Verse 1. By the child, in this place, the apostle understands all the Jewish people, who, as long as they were under the childhood of the law, were subject to numerous restrictions, although they were the favorite children of God. But when the fulness of time came, they received the adoption of children, and were in possession of the liberty of the law of grace. They were no longer obliged to observe the legal rites. Whence the apostle wishes the conclusion to be drawn, that if persons once subject to the law were now exempt from it, how much more will those be excused from its yoke, who were never under its control. Calmet.

Verse 3. Under the elements of the world. S. Chrys. understands the exterior ceremonies and precepts of the law of Moses, with an allusion to the first elements or rudiments which children are taught. Wi.

Verse 4. The fulness of the time. That is, the time decreed by Divine Providence. — God sent his Son made of a woman, who took a true human body of his virgin Mother. — Under the law, as he was man, because he was pleased to make himself so. Wi.

Verse 6. Crying, Abba. That is, Father; Christ taught us in prayer to call God our Father, he having made us his adoptive sons by his grace, and heirs of heaven. Wi.


311: Christ, the Natural, not the Adopted Son of God

From the synodical epistle
of the bishops of France
to the Spaniards

… For in the beginning of your little book we have found written what you have laid down: “We confess and we believe that God, the Son of God before all ages without beginning, was begotten from the Father, co-eternal and consubstantial, not by adoption but by birth.” Likewise after a few words in the same place we read: “We confess and we believe that He was made from a woman, made under the law[cf. Gal. 4:4], that not by birth is He the Son of God but by adoption; not by nature but by grace.” Behold the serpent hiding among the fruit bearing trees of Paradise, that he may deceive every unwary one.…

794: On the Dispensation and Mystery of the Advent of Christ

Council of Trent
SESSION VI (Jan. 13, 1547)
Decree On Justification

Whereby it came to pass that the heavenly Father, “the Father of mercies and the God of all comfort” [2 Cor. 1:3], when that “blessed fullness of time” was come [Eph. 1:10; Gal. 4:4] sent to men Christ Jesus [can. 1], his Son, who had been announced and promised [cf.
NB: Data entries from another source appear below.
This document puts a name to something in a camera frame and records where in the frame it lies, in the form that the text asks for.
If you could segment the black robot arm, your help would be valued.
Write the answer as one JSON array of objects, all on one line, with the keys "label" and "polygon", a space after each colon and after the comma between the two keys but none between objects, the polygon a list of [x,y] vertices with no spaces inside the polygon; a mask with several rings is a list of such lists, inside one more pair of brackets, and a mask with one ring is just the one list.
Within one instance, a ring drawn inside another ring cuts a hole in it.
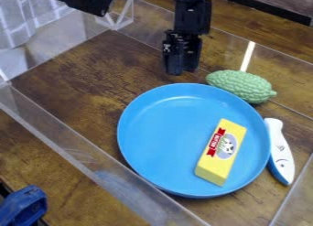
[{"label": "black robot arm", "polygon": [[[114,0],[57,0],[92,15],[105,16]],[[201,35],[211,31],[212,0],[175,0],[175,28],[165,31],[164,66],[171,75],[195,72],[203,52]]]}]

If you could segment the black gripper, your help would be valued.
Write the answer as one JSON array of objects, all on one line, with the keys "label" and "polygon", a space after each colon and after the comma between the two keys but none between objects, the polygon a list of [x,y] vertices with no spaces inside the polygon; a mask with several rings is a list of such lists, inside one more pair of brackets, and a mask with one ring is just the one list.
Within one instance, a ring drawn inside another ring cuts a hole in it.
[{"label": "black gripper", "polygon": [[181,75],[184,71],[185,46],[188,49],[187,71],[195,72],[199,68],[203,39],[209,33],[212,18],[212,0],[175,0],[176,19],[175,28],[165,31],[164,41],[164,65],[167,73]]}]

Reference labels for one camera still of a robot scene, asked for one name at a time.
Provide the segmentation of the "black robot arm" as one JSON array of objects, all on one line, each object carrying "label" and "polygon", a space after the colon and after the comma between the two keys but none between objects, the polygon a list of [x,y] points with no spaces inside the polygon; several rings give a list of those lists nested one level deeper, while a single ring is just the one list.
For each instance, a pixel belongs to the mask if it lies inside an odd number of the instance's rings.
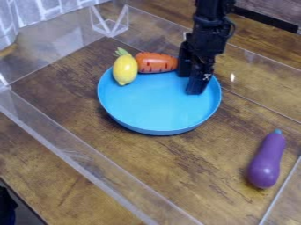
[{"label": "black robot arm", "polygon": [[200,95],[214,74],[216,56],[224,54],[236,24],[229,20],[236,0],[196,0],[193,30],[180,45],[180,77],[188,77],[186,92]]}]

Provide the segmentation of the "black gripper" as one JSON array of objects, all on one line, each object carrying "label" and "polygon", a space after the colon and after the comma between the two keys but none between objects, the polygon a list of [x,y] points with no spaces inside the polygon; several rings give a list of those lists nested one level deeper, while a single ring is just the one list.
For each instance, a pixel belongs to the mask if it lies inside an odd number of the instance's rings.
[{"label": "black gripper", "polygon": [[189,77],[186,92],[200,95],[208,88],[214,73],[216,56],[224,54],[229,38],[236,32],[236,24],[228,17],[209,20],[194,15],[193,31],[180,46],[180,77]]}]
Gen. 49:10, 18], both before the Law and at the time of the Law to many holy Fathers, that He might both redeem the Jews, who were under the Law, and the “gentiles, who did not follow after justice, might attain to justice” [Rom. 9:30], and that all men “might receive the adoption of sons” [Gal. 4:5]. “Him God has proposed as a propitiator through faith in his blood, for our sins” [Rom. 3:25], and not for our sins only, but also for those of the whole world [1 John 2:2].